Problem details → Write out, word for word, every line in the data below from the one containing "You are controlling" to the one containing "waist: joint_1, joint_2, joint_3", both of them included.

=== Supplied material ===

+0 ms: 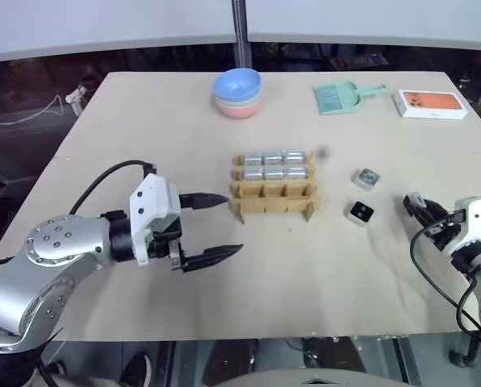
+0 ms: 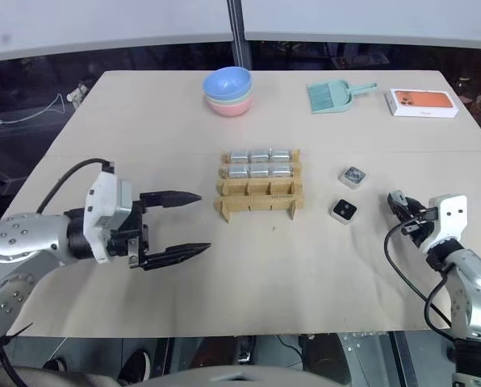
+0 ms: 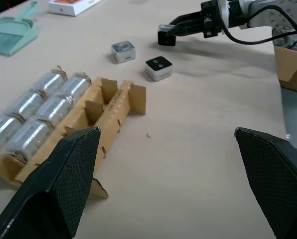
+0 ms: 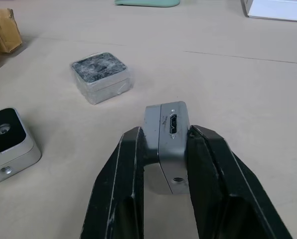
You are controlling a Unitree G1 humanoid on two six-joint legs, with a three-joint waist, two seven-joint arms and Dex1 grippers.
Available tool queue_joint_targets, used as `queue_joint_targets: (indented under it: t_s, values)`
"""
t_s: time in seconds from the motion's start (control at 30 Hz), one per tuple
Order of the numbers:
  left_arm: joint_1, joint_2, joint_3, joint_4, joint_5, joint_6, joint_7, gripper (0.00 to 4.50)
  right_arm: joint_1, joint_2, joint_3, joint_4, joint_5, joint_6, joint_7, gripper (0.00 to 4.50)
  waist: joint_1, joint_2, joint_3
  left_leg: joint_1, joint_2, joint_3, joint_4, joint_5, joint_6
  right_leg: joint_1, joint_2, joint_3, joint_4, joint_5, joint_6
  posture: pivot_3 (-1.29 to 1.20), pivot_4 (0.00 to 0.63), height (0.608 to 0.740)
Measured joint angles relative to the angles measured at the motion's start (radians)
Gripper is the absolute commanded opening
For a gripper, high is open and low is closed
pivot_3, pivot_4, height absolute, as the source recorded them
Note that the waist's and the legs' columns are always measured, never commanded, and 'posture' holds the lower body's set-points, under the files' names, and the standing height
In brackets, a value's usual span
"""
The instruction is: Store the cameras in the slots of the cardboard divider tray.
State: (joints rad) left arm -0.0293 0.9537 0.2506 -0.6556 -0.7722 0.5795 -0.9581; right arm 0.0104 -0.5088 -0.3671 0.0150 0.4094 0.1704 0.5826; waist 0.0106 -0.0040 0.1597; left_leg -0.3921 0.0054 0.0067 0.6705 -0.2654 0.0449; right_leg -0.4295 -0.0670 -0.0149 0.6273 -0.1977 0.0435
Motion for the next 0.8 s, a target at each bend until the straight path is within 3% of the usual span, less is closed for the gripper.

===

Answer box →
You are controlling a Unitree G1 humanoid on two six-joint legs, with a three-joint waist, two seven-joint arms and Dex1 grippers.
Available tool queue_joint_targets, used as `queue_joint_targets: (indented under it: t_s, values)`
"""
t_s: time in seconds from the motion's start (control at 30 Hz), one per tuple
Order of the numbers:
  left_arm: joint_1, joint_2, joint_3, joint_4, joint_5, joint_6, joint_7, gripper (0.00 to 4.50)
  right_arm: joint_1, joint_2, joint_3, joint_4, joint_5, joint_6, joint_7, gripper (0.00 to 4.50)
  waist: joint_1, joint_2, joint_3

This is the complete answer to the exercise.